### Work request
Filter the listing below down to the lines containing the word "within".

### Listed records
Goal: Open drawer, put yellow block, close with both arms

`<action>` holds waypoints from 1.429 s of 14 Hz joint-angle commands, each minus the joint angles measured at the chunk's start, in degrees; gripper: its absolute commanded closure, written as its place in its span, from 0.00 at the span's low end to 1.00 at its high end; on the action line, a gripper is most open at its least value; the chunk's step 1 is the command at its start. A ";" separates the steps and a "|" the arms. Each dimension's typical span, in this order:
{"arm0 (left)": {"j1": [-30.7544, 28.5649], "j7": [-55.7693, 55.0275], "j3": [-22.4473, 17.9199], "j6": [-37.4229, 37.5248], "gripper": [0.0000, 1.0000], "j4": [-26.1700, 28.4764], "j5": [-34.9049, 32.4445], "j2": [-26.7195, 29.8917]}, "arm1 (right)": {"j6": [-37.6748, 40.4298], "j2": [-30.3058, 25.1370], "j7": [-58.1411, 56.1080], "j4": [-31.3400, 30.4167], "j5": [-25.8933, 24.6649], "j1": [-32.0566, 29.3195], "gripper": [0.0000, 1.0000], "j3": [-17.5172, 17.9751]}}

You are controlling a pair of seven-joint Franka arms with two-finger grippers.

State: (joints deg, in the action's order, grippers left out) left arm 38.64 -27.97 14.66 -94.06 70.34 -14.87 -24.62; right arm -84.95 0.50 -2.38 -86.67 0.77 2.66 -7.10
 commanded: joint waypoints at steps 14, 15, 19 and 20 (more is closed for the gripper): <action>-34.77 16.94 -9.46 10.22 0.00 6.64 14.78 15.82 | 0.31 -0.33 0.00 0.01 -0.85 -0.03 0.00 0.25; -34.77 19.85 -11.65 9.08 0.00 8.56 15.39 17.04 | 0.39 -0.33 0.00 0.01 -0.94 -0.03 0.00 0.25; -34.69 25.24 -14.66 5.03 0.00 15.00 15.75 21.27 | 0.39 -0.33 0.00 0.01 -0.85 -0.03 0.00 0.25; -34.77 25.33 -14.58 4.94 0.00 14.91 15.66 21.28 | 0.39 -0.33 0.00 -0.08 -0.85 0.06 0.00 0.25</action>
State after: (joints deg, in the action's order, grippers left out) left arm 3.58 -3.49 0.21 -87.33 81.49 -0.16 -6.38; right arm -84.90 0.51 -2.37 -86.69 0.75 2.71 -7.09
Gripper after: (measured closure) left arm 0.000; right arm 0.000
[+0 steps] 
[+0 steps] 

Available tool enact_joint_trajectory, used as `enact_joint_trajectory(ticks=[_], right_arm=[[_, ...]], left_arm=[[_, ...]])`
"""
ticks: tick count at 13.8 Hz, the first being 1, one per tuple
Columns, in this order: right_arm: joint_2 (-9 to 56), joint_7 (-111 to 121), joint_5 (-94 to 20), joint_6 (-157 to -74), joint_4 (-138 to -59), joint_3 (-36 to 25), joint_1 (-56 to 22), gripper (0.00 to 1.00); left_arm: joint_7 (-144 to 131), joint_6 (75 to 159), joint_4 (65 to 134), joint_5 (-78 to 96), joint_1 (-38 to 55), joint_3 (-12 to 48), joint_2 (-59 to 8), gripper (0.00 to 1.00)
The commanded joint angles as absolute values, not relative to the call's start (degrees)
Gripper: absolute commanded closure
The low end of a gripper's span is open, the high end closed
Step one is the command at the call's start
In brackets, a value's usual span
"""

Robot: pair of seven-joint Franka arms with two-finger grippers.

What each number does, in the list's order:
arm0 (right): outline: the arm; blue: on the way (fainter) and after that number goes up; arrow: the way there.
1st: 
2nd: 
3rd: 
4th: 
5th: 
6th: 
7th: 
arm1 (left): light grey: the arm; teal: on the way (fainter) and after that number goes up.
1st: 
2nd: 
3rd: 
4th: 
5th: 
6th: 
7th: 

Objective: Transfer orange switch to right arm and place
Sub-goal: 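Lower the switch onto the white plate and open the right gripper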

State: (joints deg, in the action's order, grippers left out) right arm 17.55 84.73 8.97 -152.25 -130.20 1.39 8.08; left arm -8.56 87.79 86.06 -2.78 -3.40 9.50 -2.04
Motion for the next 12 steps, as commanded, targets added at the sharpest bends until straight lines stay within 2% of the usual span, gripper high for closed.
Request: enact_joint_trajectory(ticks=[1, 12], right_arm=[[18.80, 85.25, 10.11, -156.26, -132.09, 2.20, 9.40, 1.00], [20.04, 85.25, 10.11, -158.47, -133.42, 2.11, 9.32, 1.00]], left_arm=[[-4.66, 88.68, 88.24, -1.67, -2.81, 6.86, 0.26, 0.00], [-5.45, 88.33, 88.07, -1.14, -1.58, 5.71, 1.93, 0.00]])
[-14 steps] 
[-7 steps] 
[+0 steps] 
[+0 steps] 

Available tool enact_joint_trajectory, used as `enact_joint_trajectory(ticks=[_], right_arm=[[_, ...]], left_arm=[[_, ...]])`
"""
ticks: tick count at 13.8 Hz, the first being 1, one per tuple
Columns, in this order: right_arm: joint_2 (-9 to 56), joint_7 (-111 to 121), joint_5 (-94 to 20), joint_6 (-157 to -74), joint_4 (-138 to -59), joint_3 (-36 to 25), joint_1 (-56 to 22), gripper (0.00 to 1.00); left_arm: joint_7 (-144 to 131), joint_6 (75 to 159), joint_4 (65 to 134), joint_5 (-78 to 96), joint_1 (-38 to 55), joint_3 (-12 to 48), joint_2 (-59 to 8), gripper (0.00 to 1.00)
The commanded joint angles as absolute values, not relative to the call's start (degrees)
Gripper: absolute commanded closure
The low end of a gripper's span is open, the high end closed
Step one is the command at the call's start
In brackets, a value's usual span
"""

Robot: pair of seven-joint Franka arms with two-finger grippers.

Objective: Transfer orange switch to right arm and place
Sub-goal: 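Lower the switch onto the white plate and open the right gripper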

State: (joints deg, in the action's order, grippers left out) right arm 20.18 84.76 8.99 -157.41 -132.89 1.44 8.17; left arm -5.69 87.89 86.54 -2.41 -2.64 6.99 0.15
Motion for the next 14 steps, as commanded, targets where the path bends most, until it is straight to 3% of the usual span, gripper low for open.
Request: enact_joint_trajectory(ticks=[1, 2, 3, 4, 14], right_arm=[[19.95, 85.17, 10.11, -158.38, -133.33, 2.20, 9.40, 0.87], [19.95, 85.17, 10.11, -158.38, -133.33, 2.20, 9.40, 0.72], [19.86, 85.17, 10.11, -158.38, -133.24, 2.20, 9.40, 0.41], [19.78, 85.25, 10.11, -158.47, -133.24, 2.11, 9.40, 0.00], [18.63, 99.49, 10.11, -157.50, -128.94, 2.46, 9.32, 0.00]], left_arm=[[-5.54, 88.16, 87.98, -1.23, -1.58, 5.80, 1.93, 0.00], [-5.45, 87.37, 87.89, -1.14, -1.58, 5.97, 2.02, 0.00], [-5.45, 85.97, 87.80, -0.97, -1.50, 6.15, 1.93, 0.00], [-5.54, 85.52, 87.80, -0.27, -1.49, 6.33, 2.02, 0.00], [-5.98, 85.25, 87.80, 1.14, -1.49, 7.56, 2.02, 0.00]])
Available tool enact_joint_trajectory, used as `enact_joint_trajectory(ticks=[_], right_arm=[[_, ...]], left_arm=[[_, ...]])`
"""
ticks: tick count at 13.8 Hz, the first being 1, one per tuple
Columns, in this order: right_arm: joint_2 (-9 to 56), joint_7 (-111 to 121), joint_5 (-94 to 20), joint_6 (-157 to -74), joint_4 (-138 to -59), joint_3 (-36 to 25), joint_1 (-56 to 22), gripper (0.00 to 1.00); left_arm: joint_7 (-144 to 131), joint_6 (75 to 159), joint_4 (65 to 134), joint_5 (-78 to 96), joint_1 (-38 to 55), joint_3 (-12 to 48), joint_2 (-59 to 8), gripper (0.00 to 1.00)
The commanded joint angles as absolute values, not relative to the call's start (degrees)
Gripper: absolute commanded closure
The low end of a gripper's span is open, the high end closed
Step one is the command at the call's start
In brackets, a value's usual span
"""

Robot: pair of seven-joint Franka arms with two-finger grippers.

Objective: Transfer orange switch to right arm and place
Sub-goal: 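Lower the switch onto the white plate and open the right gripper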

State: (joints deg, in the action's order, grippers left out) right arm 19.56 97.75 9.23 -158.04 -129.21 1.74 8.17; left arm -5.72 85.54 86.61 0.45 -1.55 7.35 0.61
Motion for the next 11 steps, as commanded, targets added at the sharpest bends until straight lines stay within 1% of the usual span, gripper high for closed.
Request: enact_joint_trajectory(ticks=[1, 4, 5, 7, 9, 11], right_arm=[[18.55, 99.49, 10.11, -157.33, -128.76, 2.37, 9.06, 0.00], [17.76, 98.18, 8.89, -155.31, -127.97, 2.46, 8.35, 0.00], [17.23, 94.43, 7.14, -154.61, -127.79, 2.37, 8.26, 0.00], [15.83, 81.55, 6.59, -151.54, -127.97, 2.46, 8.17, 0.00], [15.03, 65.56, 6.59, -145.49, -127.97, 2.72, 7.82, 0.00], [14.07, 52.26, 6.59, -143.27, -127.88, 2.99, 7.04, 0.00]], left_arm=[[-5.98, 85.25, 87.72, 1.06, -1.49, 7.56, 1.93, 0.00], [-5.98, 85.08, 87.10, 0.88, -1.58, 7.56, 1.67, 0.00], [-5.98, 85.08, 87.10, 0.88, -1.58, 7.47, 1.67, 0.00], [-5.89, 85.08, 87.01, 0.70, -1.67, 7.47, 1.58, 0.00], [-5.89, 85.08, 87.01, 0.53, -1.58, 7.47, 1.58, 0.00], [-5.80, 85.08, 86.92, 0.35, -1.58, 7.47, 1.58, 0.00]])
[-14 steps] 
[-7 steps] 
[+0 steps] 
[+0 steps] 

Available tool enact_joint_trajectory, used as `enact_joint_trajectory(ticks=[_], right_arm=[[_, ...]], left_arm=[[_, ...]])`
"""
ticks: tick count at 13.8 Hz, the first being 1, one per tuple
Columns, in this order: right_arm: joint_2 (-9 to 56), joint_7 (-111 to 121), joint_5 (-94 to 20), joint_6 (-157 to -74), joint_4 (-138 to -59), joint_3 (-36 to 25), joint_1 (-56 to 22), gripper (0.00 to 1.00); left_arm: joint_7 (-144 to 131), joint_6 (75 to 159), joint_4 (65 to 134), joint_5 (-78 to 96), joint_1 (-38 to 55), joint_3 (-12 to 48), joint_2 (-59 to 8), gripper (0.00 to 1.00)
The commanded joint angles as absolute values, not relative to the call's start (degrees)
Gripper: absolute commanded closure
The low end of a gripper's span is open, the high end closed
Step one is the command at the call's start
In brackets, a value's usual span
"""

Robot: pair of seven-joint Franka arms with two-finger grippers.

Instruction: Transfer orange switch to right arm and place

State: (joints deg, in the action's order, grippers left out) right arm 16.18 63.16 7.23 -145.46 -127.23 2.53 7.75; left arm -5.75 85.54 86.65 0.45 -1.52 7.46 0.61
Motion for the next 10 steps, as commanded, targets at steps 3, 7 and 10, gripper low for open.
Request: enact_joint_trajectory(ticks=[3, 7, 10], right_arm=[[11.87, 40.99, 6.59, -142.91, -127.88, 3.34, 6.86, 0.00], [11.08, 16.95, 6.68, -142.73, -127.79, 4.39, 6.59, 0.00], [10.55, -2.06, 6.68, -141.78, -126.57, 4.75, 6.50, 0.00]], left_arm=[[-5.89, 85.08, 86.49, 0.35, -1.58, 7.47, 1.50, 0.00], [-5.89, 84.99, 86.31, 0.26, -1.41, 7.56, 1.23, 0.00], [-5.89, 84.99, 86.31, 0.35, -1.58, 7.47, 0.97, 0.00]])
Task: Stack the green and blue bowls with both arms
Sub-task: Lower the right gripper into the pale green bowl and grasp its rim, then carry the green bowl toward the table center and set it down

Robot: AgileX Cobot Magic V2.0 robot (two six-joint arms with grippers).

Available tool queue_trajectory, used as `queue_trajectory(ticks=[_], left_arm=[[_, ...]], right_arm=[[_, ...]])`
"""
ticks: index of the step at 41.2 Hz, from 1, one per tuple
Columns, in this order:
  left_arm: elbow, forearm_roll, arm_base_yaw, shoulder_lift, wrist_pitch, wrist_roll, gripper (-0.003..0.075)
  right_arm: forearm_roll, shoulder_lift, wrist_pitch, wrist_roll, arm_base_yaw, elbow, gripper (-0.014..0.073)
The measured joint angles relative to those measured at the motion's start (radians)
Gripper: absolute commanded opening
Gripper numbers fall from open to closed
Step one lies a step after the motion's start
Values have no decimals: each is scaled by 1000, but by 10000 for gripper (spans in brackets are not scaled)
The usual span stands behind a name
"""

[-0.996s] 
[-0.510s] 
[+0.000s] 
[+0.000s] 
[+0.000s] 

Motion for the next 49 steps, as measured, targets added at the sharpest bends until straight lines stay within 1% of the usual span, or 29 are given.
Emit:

### Response box
Motion for the next 12 steps, as commanded, targets added at the sharpest bends until straight lines stay within 2% of the usual span, gripper high for closed.
Motion for the next 11 steps, as commanded, targets added at the sharpest bends until straight lines stay within 1% of the usual span, gripper high for closed.
Motion for the next 49 steps, as measured, targets added at the sharpest bends until straight lines stay within 1% of the usual span, or 29 are given.

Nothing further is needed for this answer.